Any pictures in the records below must be left out when you repeat the lines from the line containing "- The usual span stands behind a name" through the line containing "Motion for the" exactly.
Start of MATERIAL SUPPLIED
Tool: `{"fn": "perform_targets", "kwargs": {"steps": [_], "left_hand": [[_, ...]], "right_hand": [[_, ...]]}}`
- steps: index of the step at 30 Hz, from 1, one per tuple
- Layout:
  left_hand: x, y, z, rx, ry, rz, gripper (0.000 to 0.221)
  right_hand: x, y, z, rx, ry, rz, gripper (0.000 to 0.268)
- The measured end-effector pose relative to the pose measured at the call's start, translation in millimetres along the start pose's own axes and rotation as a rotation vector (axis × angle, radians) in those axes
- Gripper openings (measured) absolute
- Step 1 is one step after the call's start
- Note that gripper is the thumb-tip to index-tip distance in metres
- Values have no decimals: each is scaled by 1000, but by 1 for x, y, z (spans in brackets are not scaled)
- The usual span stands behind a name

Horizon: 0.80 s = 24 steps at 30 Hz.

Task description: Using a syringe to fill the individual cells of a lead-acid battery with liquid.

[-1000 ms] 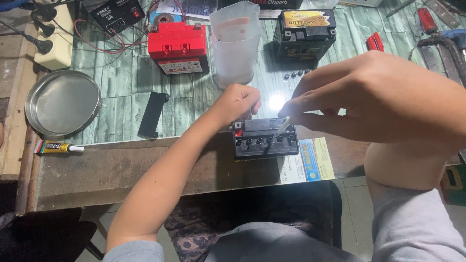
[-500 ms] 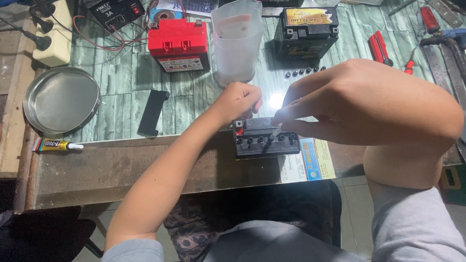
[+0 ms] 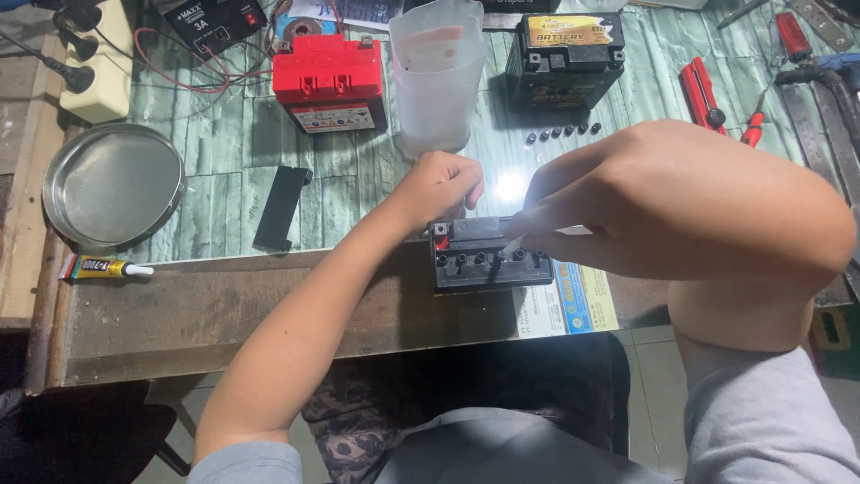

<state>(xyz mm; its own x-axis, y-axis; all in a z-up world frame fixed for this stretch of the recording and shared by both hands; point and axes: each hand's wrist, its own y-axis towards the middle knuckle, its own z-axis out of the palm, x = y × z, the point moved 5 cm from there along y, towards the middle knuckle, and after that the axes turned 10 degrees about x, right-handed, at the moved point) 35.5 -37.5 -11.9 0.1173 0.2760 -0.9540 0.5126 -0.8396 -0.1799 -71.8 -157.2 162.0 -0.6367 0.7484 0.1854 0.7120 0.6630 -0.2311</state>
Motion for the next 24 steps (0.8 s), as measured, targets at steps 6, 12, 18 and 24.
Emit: {"fn": "perform_targets", "kwargs": {"steps": [6, 12, 18, 24], "left_hand": [[0, -2, 0, -6, -13, -13, 33], [-1, 0, -1, -4, -9, 10, 34], [-34, -21, -11, 33, -138, 27, 33], [-91, -55, 1, 240, 454, 220, 13]], "right_hand": [[1, 1, 1, -63, -38, 8, 20], [2, 2, 7, 22, -51, 58, 20], [1, 2, 10, 82, -68, 118, 20], [-1, -3, 3, 87, -38, 189, 26]]}}
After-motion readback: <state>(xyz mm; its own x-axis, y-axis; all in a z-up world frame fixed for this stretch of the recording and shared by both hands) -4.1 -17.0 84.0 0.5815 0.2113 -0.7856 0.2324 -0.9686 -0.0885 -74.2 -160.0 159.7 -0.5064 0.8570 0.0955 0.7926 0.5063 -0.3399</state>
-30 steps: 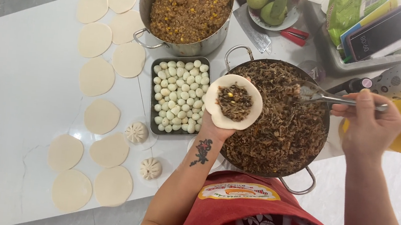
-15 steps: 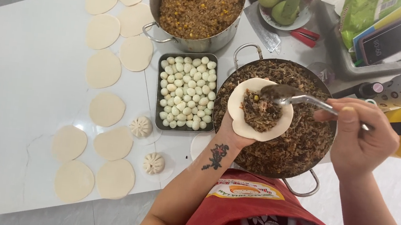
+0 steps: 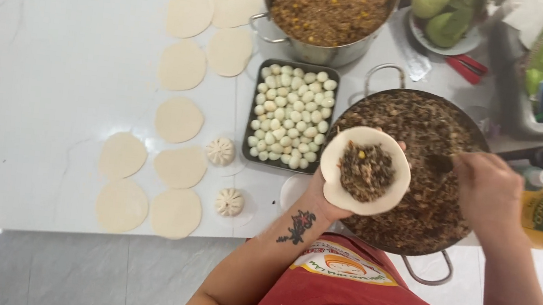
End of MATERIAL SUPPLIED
## ANSWER TO THE EXERCISE
- The usual span stands behind a name

Horizon: 0.80 s = 24 steps at 30 Hz.

Task description: Using a syringe to fill the individual cells of a lead-acid battery with liquid.

[-1000 ms] 
[-500 ms] 
[+0 ms] 

<state>(xyz mm; its own x-axis, y-axis; all in a z-up world frame fixed for this stretch of the recording and shared by both hands; point and axes: each hand's wrist, its own y-axis towards the middle knuckle, its own z-axis out of the palm, x = y × z, the point moved 5 cm from there along y, towards the middle knuckle, and after that the axes turned 10 degrees about x, right-handed, at the moved point) 35.5 -37.5 -11.9 0.1173 0.2760 -0.9540 0.5126 -0.8396 -0.1799 -71.8 -157.2 162.0 -0.6367 0.7484 0.1854 0.7120 0.6630 -0.2311</state>
Motion for the next 24 steps (0.8 s), as measured, targets at steps 6, 12, 18 and 24.

No more output is needed.